Black Tiger...   if they are using proxies or zombies, then they would appear to be coming from THAT location... not their real location -- that is the entire POINT of creating zombie sites

[Black Tiger]

Yes I know that too. I know what proxy's and zombies are.
But in those cases it's mostly a distributed attack which comes from several country's, or appears to be coming from several country's.
By the way, since zombies are infected pc's or servers, the zombies have real locations themselves.

What I'm trying to explain is that .htaccess could be usefull in -some- cases and is thus not completely pointless.
At least I'm happy with it. Since our Asian block and a yahoo email block, years ago when there were no anti-spam measures except maybe for a captcha our spam registrations went from 100 to 1%.

Nowadays there are also other kind of attacks, like the ones you mention. And that's why I agreed with you that something else should be used as main spam protection.
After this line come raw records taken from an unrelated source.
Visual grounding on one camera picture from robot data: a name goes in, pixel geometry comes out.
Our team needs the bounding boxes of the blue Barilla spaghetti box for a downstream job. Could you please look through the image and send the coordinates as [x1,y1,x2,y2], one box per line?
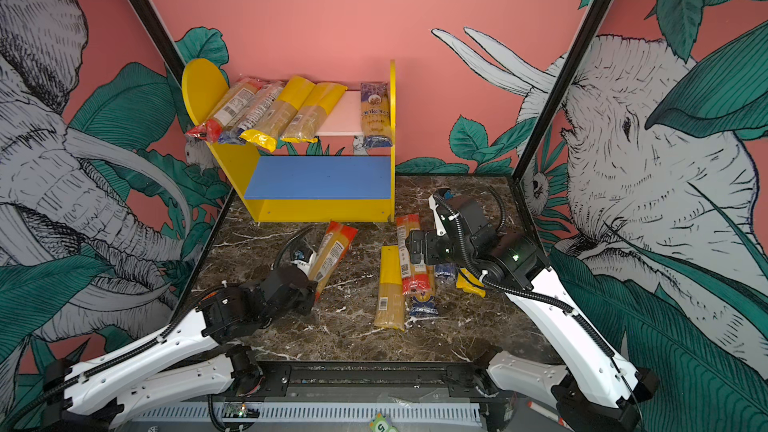
[434,263,458,284]

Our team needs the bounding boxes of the red-ended labelled spaghetti bag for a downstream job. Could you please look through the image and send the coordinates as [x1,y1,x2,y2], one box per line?
[396,214,432,295]

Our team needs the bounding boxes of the blue yellow crest spaghetti bag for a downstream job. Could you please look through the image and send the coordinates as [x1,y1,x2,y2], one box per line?
[408,292,439,318]

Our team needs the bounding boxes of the yellow-topped spaghetti bag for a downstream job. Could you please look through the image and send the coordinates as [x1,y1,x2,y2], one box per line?
[241,76,315,152]
[374,246,406,331]
[280,82,348,143]

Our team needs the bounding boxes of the Ankara spaghetti bag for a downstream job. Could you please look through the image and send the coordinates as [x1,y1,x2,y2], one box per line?
[360,82,393,149]

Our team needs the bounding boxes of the blue yellow-ended spaghetti bag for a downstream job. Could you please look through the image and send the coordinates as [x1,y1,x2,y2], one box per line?
[217,81,285,145]

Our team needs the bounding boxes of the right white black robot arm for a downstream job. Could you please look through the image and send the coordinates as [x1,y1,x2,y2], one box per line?
[405,188,659,431]

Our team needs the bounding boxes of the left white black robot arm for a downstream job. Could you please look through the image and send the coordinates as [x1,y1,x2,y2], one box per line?
[1,259,317,431]

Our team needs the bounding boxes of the yellow shelf pink blue boards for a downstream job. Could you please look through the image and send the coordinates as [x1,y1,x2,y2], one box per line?
[181,58,397,223]

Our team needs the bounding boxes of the yellow Pastatime spaghetti bag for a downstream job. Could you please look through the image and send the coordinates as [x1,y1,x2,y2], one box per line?
[456,268,486,297]

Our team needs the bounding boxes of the green white sticker tag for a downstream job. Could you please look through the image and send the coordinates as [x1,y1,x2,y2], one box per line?
[369,413,398,432]

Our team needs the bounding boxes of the red white marker pen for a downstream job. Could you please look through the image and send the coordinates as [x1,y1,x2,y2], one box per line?
[527,401,559,423]

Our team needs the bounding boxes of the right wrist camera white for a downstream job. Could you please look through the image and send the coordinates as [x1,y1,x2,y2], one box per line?
[429,194,446,237]

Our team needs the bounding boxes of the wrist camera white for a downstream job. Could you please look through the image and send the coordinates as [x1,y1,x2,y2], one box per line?
[429,194,446,237]
[290,245,318,276]

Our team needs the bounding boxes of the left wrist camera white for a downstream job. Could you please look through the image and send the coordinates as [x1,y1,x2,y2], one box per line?
[290,245,318,276]
I only disagree that a .htaccess block would be completely pointless. In some cases it can be a usefull addition.

[Kindred]

I never said "completely pointless"
I said "basically pointless"


Also, there are those of us who run international forums - so blocking an entire country because a few spammers come from there would end up blocking real users as well.

[Black Tiger]

You're quite correct, you said basically. And we agree.

Same reason except for the firewall, I almost can't do anything against the flood of FTP and SMTP attacks on our servers coming from Russia and Ukraine mainly. Several of our customers have customers over there. We can only have the firewall do temp blocks.

[Deaks]

dr i have marked this as solved as you have not responded to any of the replies in over a month if you feel this is in error please update us to what else you have tried.  For what its worth a site I admin on had been hit by russian spammers, I found best bet was banning the usernames and changing the passwords of the spam accounts.  Aswell as adding more questions to the question pool.